In the listing below, find the line containing "Camera: 672 x" and the line containing "(440, 300): 0.82". Repeat exactly those two lines and every line between them, nothing more.

**Available data:**
_ _ _ _
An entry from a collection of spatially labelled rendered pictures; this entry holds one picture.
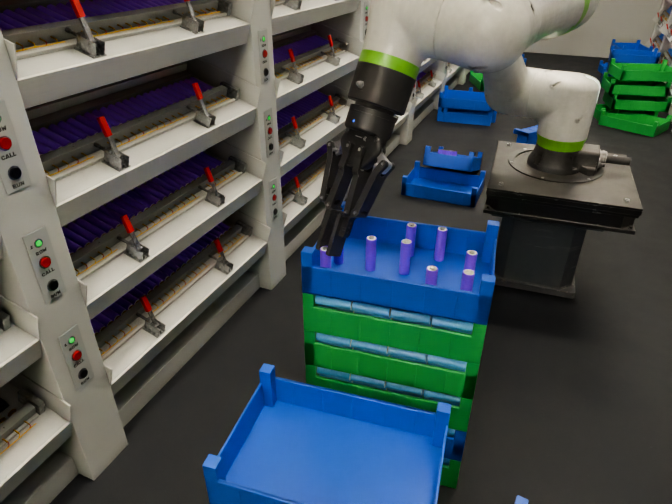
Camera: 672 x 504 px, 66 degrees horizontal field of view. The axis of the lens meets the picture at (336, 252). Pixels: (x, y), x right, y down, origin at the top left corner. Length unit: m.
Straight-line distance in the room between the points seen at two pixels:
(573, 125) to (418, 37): 0.80
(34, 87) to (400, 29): 0.52
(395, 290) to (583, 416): 0.64
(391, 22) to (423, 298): 0.40
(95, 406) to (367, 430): 0.52
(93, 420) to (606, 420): 1.06
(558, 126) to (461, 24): 0.80
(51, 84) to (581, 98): 1.18
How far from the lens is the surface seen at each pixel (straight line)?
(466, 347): 0.87
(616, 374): 1.47
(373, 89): 0.79
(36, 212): 0.90
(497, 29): 0.75
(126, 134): 1.10
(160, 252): 1.12
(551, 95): 1.51
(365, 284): 0.83
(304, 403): 0.89
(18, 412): 1.08
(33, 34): 0.97
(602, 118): 3.38
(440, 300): 0.82
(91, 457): 1.17
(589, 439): 1.29
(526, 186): 1.46
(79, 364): 1.04
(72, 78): 0.93
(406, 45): 0.80
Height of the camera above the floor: 0.91
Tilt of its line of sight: 31 degrees down
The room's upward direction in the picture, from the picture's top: straight up
_ _ _ _
**Finished exercise:**
Camera: 672 x 504 px, 66 degrees horizontal field of view. The axis of the lens meets the picture at (336, 252). Pixels: (x, y), x right, y down, origin at the top left corner. Length unit: m.
Straight-line distance in the room between the points seen at two pixels:
(573, 125) to (418, 37): 0.80
(34, 87) to (400, 29): 0.52
(395, 290) to (583, 416): 0.64
(391, 22) to (423, 298): 0.40
(95, 406) to (367, 430): 0.52
(93, 420) to (606, 420): 1.06
(558, 126) to (461, 24): 0.80
(51, 84) to (581, 98): 1.18
How far from the lens is the surface seen at each pixel (straight line)?
(466, 347): 0.87
(616, 374): 1.47
(373, 89): 0.79
(36, 212): 0.90
(497, 29): 0.75
(126, 134): 1.10
(160, 252): 1.12
(551, 95): 1.51
(365, 284): 0.83
(304, 403): 0.89
(18, 412): 1.08
(33, 34): 0.97
(602, 118): 3.38
(440, 300): 0.82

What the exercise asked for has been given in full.